— ABOUT THIS EXERCISE —
Your answer must be an exact copy of the data below, minus any pictures.

— MATERIAL PROVIDED —
==*==

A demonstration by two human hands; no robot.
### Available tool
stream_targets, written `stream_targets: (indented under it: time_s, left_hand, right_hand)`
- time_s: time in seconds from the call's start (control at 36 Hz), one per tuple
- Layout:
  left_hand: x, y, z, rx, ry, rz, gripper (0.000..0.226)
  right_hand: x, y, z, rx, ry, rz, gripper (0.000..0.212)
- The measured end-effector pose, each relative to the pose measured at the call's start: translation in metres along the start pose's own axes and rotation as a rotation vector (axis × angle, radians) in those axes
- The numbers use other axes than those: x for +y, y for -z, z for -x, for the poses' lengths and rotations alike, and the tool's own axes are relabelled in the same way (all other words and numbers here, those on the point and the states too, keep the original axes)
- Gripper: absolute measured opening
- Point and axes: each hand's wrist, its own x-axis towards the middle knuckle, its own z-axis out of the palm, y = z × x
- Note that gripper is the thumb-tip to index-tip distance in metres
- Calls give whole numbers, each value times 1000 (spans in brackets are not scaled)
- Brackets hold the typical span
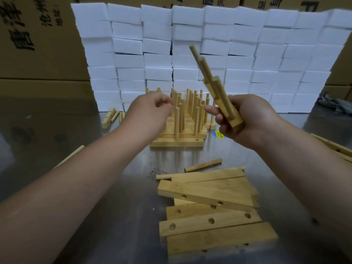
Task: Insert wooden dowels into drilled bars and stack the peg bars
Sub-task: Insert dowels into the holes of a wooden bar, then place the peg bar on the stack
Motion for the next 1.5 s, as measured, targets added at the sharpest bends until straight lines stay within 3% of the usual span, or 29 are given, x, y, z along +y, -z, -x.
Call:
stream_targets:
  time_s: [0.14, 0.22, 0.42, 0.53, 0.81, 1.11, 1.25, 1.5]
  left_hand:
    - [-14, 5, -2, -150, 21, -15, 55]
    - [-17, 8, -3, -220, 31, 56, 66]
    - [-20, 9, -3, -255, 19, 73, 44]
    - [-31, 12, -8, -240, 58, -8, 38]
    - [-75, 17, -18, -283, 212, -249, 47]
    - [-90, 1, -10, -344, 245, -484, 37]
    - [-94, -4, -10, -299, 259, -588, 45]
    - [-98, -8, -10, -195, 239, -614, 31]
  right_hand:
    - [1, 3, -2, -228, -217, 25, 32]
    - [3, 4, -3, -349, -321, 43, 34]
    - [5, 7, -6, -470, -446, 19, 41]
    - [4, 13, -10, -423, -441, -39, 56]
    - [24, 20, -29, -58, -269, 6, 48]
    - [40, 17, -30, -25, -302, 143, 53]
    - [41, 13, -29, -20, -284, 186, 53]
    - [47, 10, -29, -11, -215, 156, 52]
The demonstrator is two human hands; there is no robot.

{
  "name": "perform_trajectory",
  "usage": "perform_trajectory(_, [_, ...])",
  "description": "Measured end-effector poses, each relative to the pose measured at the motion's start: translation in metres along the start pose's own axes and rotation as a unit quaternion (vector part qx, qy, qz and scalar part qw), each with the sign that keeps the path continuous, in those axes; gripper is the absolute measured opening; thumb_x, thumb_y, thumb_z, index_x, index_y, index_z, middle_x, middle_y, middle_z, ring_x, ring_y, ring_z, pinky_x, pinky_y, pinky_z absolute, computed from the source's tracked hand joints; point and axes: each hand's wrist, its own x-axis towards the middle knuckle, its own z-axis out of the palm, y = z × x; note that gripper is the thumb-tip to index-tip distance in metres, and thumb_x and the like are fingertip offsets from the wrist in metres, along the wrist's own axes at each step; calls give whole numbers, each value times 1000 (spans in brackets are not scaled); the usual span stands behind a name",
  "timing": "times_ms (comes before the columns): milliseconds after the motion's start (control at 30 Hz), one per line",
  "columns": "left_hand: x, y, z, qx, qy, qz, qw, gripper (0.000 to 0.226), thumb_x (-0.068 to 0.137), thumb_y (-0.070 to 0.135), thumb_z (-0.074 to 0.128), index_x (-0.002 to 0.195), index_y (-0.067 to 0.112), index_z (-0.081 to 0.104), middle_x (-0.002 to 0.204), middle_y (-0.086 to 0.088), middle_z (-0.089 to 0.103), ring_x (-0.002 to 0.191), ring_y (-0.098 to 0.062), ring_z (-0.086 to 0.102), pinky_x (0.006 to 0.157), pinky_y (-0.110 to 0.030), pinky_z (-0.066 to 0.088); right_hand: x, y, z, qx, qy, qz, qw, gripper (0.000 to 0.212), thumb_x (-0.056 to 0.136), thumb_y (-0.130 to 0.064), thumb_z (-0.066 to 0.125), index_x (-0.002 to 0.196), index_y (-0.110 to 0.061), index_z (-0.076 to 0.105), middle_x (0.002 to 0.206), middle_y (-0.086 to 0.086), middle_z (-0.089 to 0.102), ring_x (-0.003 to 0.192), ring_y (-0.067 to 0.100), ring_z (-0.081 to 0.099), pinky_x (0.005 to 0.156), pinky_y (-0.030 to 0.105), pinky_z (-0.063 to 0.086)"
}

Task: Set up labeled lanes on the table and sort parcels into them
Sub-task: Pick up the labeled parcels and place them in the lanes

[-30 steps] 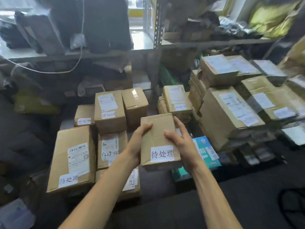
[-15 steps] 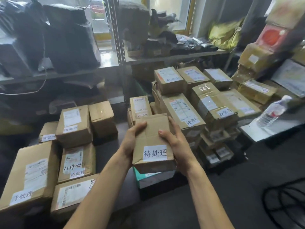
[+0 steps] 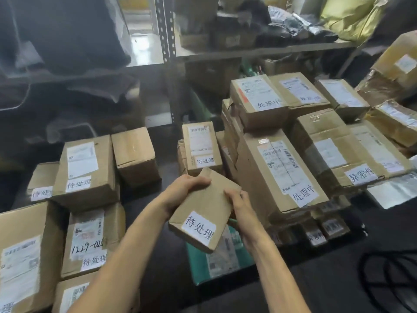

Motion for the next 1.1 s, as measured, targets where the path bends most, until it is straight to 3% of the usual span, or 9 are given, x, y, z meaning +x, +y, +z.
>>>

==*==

— TASK ANSWER —
A demonstration by two human hands; no robot.
### Available tool
stream_targets, written `stream_targets: (indented under it: time_s, left_hand, right_hand)`
- time_s: time in seconds from the call's start (control at 36 Hz), one per tuple
- Layout:
  left_hand: x, y, z, rx, ry, rz, gripper (0.000..0.226)
  right_hand: x, y, z, rx, ry, rz, gripper (0.000..0.212)
- The measured end-effector pose, each relative to the pose measured at the call's start: translation in metres along the start pose's own axes and rotation as a rotation vector (axis × angle, radians) in those axes
- The numbers use other axes than those: x for +y, y for -z, z for -x, for the poses' lengths and rotations alike, and the tool's own axes are relabelled in the same way (all other words and numbers here, those on the point and the states too, keep the original axes)
- Gripper: absolute measured opening
- Point and axes: each hand's wrist, its own x-axis towards the middle knuckle, its own z-axis out of the palm, y = z × x
- Note that gripper is the thumb-tip to index-tip distance in metres
- Calls give whole numbers, each value times 1000 (spans in brackets are not scaled)
- Brackets hold the typical span
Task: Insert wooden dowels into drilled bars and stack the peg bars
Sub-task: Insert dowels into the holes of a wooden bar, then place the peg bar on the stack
Motion for the next 1.5 s, as measured, targets added at the sharpest bends until straight lines stay within 3% of the usual span, or 29 are given, x, y, z along +y, -z, -x.
Call:
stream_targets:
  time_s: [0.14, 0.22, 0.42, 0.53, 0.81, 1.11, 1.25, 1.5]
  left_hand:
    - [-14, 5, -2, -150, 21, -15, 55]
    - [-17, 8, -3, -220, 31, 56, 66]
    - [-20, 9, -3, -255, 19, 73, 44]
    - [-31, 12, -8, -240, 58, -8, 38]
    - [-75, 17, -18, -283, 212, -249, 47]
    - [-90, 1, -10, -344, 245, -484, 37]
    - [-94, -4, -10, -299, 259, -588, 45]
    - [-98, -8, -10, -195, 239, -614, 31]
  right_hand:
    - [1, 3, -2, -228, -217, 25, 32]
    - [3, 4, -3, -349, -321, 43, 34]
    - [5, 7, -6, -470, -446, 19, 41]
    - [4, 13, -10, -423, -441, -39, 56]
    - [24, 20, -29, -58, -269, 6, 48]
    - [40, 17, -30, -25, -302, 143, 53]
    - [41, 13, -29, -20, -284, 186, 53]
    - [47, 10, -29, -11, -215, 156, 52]
The demonstrator is two human hands; there is no robot.

{
  "name": "perform_trajectory",
  "usage": "perform_trajectory(_, [_, ...])",
  "description": "Measured end-effector poses, each relative to the pose measured at the motion's start: translation in metres along the start pose's own axes and rotation as a unit quaternion (vector part qx, qy, qz and scalar part qw), each with the sign that keeps the path continuous, in those axes; gripper is the absolute measured opening; thumb_x, thumb_y, thumb_z, index_x, index_y, index_z, middle_x, middle_y, middle_z, ring_x, ring_y, ring_z, pinky_x, pinky_y, pinky_z absolute, computed from the source's tracked hand joints; point and axes: each hand's wrist, its own x-axis towards the middle knuckle, its own z-axis out of the palm, y = z × x; note that gripper is the thumb-tip to index-tip distance in metres, and thumb_x and the like are fingertip offsets from the wrist in metres, along the wrist's own axes at each step; calls give whole numbers, each value times 1000 (spans in brackets are not scaled); the usual span stands behind a name",
  "timing": "times_ms (comes before the columns): milliseconds after the motion's start (control at 30 Hz), one per line",
  "columns": "left_hand: x, y, z, qx, qy, qz, qw, gripper (0.000 to 0.226), thumb_x (-0.068 to 0.137), thumb_y (-0.070 to 0.135), thumb_z (-0.074 to 0.128), index_x (-0.002 to 0.195), index_y (-0.067 to 0.112), index_z (-0.081 to 0.104), middle_x (-0.002 to 0.204), middle_y (-0.086 to 0.088), middle_z (-0.089 to 0.103), ring_x (-0.002 to 0.191), ring_y (-0.098 to 0.062), ring_z (-0.086 to 0.102), pinky_x (0.006 to 0.157), pinky_y (-0.110 to 0.030), pinky_z (-0.066 to 0.088); right_hand: x, y, z, qx, qy, qz, qw, gripper (0.000 to 0.212), thumb_x (-0.056 to 0.136), thumb_y (-0.130 to 0.064), thumb_z (-0.066 to 0.125), index_x (-0.002 to 0.196), index_y (-0.110 to 0.061), index_z (-0.076 to 0.105), middle_x (0.002 to 0.206), middle_y (-0.086 to 0.086), middle_z (-0.089 to 0.102), ring_x (-0.003 to 0.192), ring_y (-0.067 to 0.100), ring_z (-0.081 to 0.099), pinky_x (0.005 to 0.156), pinky_y (-0.030 to 0.105), pinky_z (-0.063 to 0.086)"
}

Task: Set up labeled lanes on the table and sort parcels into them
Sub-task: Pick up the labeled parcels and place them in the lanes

[-30 steps] 
[-15 steps] 
[+0 steps] 

Motion for the next 1.1 s, as measured, targets where the path bends most, until it is straight to 3% of the usual span, or 9 are given, x, y, z meaning +x, +y, +z.
>>>

No additional response is needed to complete this exercise.